## DATASET EXCERPT:

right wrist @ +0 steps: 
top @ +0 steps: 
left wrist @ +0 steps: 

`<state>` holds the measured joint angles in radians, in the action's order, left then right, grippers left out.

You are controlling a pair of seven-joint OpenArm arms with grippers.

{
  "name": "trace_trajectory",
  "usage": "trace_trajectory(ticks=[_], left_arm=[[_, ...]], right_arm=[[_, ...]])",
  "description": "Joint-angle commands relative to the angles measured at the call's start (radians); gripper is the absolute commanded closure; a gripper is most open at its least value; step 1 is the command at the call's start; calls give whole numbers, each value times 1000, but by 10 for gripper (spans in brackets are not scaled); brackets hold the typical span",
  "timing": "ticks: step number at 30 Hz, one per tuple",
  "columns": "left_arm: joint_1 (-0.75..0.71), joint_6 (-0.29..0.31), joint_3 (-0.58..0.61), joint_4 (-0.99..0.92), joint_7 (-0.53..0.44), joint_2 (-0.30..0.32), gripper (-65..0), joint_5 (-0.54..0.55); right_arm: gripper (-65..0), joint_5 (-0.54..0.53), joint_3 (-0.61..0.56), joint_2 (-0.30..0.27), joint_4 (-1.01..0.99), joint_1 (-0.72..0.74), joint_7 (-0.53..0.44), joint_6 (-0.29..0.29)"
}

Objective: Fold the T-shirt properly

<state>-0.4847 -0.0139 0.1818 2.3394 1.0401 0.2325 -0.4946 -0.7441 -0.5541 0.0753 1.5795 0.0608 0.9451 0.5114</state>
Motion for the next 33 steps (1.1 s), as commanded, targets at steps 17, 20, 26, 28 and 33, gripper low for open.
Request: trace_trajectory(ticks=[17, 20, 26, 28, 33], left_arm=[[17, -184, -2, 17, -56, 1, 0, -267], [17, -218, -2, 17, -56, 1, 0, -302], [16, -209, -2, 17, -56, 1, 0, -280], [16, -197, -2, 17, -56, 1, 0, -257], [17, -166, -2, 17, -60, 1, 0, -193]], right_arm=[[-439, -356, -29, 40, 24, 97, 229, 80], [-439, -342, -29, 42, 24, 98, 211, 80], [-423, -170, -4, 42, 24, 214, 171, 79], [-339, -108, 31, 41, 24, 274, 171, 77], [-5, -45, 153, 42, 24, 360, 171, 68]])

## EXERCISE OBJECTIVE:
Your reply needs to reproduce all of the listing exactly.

## YOUR RESPONSE:
right wrist @ +0 steps: 
top @ +0 steps: 
left wrist @ +0 steps: 

`<state>` holds the measured joint angles in radians, in the action's order, left then right, grippers left out.

You are controlling a pair of seven-joint OpenArm arms with grippers.

{
  "name": "trace_trajectory",
  "usage": "trace_trajectory(ticks=[_], left_arm=[[_, ...]], right_arm=[[_, ...]])",
  "description": "Joint-angle commands relative to the angles measured at the call's start (radians); gripper is the absolute commanded closure; a gripper is most open at its least value; step 1 is the command at the call's start; calls give whole numbers, each value times 1000, but by 10 for gripper (spans in brackets are not scaled); brackets hold the typical span",
  "timing": "ticks: step number at 30 Hz, one per tuple",
  "columns": "left_arm: joint_1 (-0.75..0.71), joint_6 (-0.29..0.31), joint_3 (-0.58..0.61), joint_4 (-0.99..0.92), joint_7 (-0.53..0.44), joint_2 (-0.30..0.32), gripper (-65..0), joint_5 (-0.54..0.55); right_arm: gripper (-65..0), joint_5 (-0.54..0.53), joint_3 (-0.61..0.56), joint_2 (-0.30..0.27), joint_4 (-1.01..0.99), joint_1 (-0.72..0.74), joint_7 (-0.53..0.44), joint_6 (-0.29..0.29)"
}

Objective: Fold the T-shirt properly

<state>-0.4847 -0.0139 0.1818 2.3394 1.0401 0.2325 -0.4946 -0.7441 -0.5541 0.0753 1.5795 0.0608 0.9451 0.5114</state>
Motion for the next 33 steps (1.1 s), as commanded, targets at steps 17, 20, 26, 28 and 33, gripper low for open.
Request: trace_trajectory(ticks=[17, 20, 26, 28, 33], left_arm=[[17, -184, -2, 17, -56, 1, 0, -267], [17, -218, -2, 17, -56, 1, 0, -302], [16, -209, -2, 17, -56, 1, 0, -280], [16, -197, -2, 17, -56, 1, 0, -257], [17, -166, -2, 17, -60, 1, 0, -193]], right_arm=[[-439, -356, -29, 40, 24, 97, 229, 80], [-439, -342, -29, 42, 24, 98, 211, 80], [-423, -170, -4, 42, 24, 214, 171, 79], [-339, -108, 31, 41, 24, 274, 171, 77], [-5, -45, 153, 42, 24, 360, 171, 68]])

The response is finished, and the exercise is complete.